Among these aircraft, the An-225 was the longest, had the greatest wingspan, the highest maximum take-off weight and the largest payload rating.
- Longest: An-225 at 84 metres.
- Greatest wingspan: An-225 at 88.4 metres, ahead of the A380 at 79.8 metres.
- Heaviest: An-225 at a 640-tonne maximum take-off weight.
- Highest payload: An-225 at 250 tonnes, nearly twice the ratings of the C-5M and 747-8F.
- Tallest: A380 at approximately 24.1 metres.
- Highest passenger capacity: A380, certified for as many as 853 passengers in a very dense all-economy arrangement.
Calling one aircraft “largest” without naming the measurement causes confusion. The A380 is the largest full-length double-deck passenger aircraft, but it is not longer, heavier or wider in span than the An-225.
How do their cargo capabilities differ?
Their cargo systems were designed around different loads, so maximum payload tells only part of the story.
- An-225: Its cargo hold was roughly 43.3 metres long, 6.4 metres wide and 4.4 metres high. The nose opened upwards and the front landing gear knelt for loading. It could also carry specially engineered external loads, although this was not a routine loading option.
- C-5 Galaxy: The approximately 36.9 × 5.8 × 4.1-metre cargo compartment has front and rear access. Its kneeling gear and drive-through arrangement suit military vehicles, helicopters and support equipment. Unlike the An-225, the C-5 can also use aerial refuelling.
- Boeing 747-8F: The 747 is optimised for commercial pallets and containers. Its opening nose accepts long cargo, while a large side door handles normal main-deck freight. The high cargo floor generally requires airport loading equipment.
- Airbus A380: Production aircraft carry baggage and freight in lower-deck holds beneath the passenger cabins. No production A380 freighter was built, and its two passenger decks are not a substitute for an An-225-style industrial cargo bay.

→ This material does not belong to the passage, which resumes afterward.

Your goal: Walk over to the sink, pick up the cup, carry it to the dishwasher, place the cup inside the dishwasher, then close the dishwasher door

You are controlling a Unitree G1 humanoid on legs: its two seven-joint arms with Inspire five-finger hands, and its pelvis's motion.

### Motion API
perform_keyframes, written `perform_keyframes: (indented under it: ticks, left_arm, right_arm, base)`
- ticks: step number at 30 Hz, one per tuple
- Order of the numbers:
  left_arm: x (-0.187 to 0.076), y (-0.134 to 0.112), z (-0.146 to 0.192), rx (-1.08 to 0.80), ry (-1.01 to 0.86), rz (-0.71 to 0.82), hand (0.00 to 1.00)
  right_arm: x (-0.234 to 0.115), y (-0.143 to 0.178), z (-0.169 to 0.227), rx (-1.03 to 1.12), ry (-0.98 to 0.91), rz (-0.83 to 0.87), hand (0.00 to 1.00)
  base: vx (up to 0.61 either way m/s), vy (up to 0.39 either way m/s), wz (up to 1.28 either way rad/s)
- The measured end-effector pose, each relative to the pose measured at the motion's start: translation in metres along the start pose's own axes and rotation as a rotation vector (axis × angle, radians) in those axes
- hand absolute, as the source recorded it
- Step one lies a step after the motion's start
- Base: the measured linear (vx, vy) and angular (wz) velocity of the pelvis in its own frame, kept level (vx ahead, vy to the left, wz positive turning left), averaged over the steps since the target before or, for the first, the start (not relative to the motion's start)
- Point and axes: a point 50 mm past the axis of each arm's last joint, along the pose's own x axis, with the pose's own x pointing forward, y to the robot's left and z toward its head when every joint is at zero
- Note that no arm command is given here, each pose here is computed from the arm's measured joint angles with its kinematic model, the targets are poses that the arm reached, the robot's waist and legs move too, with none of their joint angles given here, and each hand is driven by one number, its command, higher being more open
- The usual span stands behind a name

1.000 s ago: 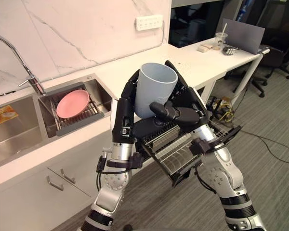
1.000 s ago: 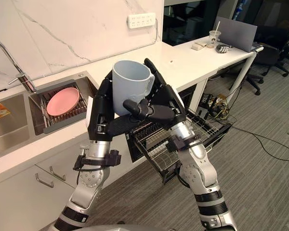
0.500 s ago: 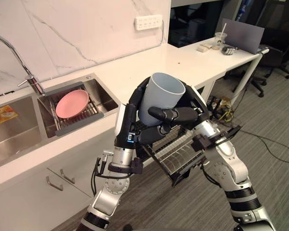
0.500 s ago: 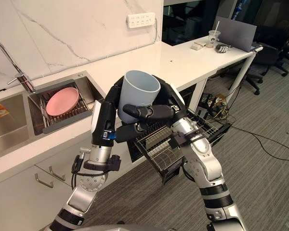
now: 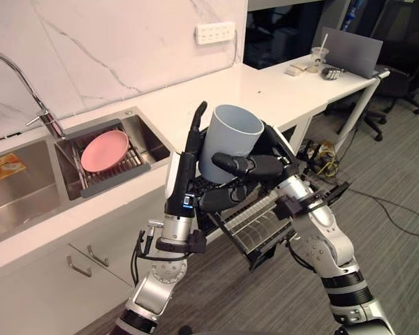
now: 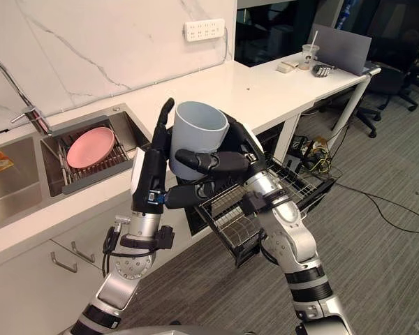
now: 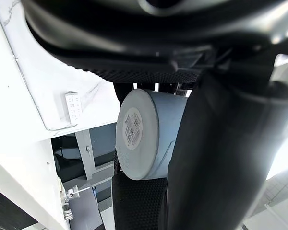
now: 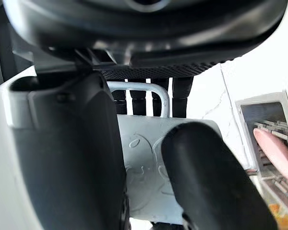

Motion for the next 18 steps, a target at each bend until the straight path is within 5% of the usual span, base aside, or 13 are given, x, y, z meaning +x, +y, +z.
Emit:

A mistake we see constantly is comparing cargo volume alone. A shipment can be weight-limited, door-limited, floor-loading-limited, volume-limited or range-limited. Even the An-225’s 250-tonne rating did not mean that any single 250-tonne object could be accepted; concentrated floor loads, tie-down requirements and centre-of-gravity limits still applied.
Could the C-5 or Boeing 747 replace the An-225?
Only loads that fit their lower weight limits, doors, cargo compartments and floors could move from the An-225 to a C-5 or 747.
- For an indivisible load approaching 250 tonnes: neither the C-5M nor 747-8F is a direct replacement. Splitting the shipment between flights works only when the cargo itself can be separated.
- For military vehicles and equipment: the C-5’s drive-through hold and aerial-refuelling capability are major advantages, but it is a military asset rather than a normal commercial charter aircraft.
- For standard commercial freight: the 747-8F is usually the practical choice because it fits established pallet, container and airport-handling systems.
- For passengers: the A380 is in a different category. Its payload is distributed through passengers, baggage and belly freight rather than concentrated outsized machinery.
Which aircraft has the longest range?
There is no honest single range winner unless payload and mission conditions are fixed.
The A380-800 has a published passenger design range of roughly 14,800 kilometres, while the 747-8F can fly approximately 7,600 kilometres with maximum structural payload. The An-225’s quoted range with its full 250-tonne payload was about 4,000 kilometres, but it could fly much farther with a lighter load. C-5M range figures depend heavily on cargo weight, and aerial refuelling changes the comparison completely.
Published range values may use different reserves, payloads and operating assumptions. They should not be read as guaranteed route limits.
Operational status
The sole completed An-225 was destroyed at Hostomel Airport in February 2022. A second airframe was never completed, and no rebuilt An-225 has entered service; our account of the destruction and practical rebuild question covers its uncertain future.
The C-5M continues to serve with the US Air Force, while 747-8F aircraft remain in commercial cargo fleets despite 747 production ending in January 2023. A380 production ended in 2021, but aircraft remain in passenger operation; we explain why some A380s were retired while others kept flying.